Diensträder – aber sicher

Berlin, 06.06.2016: Immer mehr Unternehmen stellen ihren Angestellten Diensträder zur Verfügung. Die Deutsche Verkehrswacht empfiehlt, dabei die sicherheitsrelevante technische Ausstattung nicht zu vernachlässigen und zudem Fahrradhelme zur Verfügung zu stellen.

Arbeitnehmer, die mit einem Fahrrad zur Arbeit kommen, genießen mittlerweile ebenso steuerliche Vorteile wie Autofahrer. Laut Fahrradmonitor 2015 des Bundesministeriums für Verkehr und digitale Infrastruktur radelt bereits jeder dritte Erwerbstätige (29 Prozent) in Deutschland zur Arbeit, Tendenz steigend. Die Hälfte bewertet die Fahrradfreundlichkeit ihrer Arbeitsstelle mit „sehr gut“ oder „gut“. Für das Fahrrad als Verkehrsmittel sprechen demnach vor allem gesundheitliche Gründe und Umweltfreundlichkeit (je 59%), Kostenersparnis (49%), aber auch Spaß (38%), Flexibilität (32%) und gute Parkmöglichkeiten (31%). Doch sind der Arbeitsweg oder die Fahrt zum Kunden nicht immer von guter Sicht, verkehrsarmen Straßen und gutem Wetter begleitet.

„Für viele Menschen ist das Rad eine echte Alternative zum Auto oder ÖPNV. Die meisten fahren mit ihrem eigenen Rad, doch immer mehr können auch auf Diensträder zurückgreifen. Wichtig ist auf jeden Fall, dass nicht nur das Fahrrad den Sicherheitsanforderungen genügt, sondern auch, dass der Radfahrer sicher unterwegs ist. Dazu gehört auch ein Fahrradhelm.“, meint Prof. Kurt Bodewig, Präsident der Deutschen Verkehrswacht e.V. und Bundesminister a.D.

Tipps für das Dienstfahrrad

1. Arbeitgeber von den Vorteilen eines Dienstrads überzeugen

Es gibt zahlreiche Vorteile, die für ein Dienstrad sprechen:

  • Die sportliche Betätigung an der frischen Luft steigert die Ausdauer und ist ein guter körperlicher Ausgleich, Mitarbeiter sind frisch und fit.
  • Das Rad ist in der Stadt auf kurzen Strecken oft das schnellste Verkehrsmittel.
  • Mitarbeiter verlieren keine wertvolle Zeit mit der Suche nach einem Parkplatz.
  • Nutzt man ein Pedelec, erreicht man die Arbeit schweißfrei.
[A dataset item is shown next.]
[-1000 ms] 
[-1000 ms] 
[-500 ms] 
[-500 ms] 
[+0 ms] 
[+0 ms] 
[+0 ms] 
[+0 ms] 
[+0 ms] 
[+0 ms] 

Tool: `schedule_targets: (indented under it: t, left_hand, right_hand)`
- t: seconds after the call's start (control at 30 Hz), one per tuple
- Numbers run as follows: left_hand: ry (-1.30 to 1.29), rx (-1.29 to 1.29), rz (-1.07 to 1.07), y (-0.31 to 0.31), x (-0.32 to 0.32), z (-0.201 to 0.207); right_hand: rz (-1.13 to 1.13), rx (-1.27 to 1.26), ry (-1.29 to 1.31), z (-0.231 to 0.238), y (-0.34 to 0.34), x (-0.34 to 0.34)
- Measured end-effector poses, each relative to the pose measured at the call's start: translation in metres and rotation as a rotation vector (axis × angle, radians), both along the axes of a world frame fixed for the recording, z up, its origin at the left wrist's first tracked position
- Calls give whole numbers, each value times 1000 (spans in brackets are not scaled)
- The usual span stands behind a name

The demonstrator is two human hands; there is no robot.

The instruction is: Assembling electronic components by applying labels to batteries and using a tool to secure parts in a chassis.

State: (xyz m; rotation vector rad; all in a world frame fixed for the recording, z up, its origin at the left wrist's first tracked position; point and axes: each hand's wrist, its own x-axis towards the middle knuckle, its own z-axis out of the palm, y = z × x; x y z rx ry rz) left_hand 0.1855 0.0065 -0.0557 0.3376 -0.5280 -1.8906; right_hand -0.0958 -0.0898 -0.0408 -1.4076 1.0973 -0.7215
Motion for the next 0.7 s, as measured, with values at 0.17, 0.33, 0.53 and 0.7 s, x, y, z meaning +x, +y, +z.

2. Gemeinsam genutzte Fahrräder auf eigene Bedürfnisse einstellen

Bei Diensträdern, die von mehreren Personen genutzt werden können, sollte vor dem Start immer geprüft werden, ob sie auf die Körpergröße richtig eingestellt sind, damit auch die richtige Körperhaltung eingenommen werden kann. Hierbei gilt:

  • Für die richtige Sitzhöhe mit geradem Becken auf den Sattel setzen. Berühren beide Fußspitzen gleichzeitig den Boden, passt die Höhe.
  • Falsch eingestellte Bremsen führen zu Schmerzen im Handgelenk. Hebel so einstellen, dass das Handgelenk beim Bremsen gerade bleibt.

3. Fahrradhelm besorgen

Auf einen eigenen Helm achten, auch wenn der Arbeitgeber diesen nicht stellt. Ein Helm sorgt dafür, dass der Kopf ausreichend geschützt ist. Darauf sollte beim Helmankauf geachtet werden:

  • Der Fahrradhelm darf nicht drücken, muss aber fest sitzen.
  • Moderne Fahrradhelme wiegen nur wenige hundert Gramm.
  • Belüftungsschlitze sorgen dafür, dass sich die Hitze unter dem Helm nicht staut.
  • Auf das CE Zeichen achten. Dies zeigt, dass Fahrradhelme die Prüfung gemäß DIN EN 1078 bestanden haben.

4. Achtsam im Berufsverkehr

Auch mit bester Ausstattung ist achtsames Fahren im turbulenten Berufsverkehr wichtig.

  • Vorausschauendes Fahren bedeutet auch: vorausdenkendes Fahren. Kann einen der abbiegende LKW sehen oder befindet man sich im toten Winkel?
  • Rechnen Sie immer mit Fahrfehlern anderer Verkehrsteilnehmer.
  • Handy in der Tasche verstauen und auch auf das Musikhören besser verzichten.
  • Helle oder retroreflektierende Kleidung ist sehr empfehlenswert.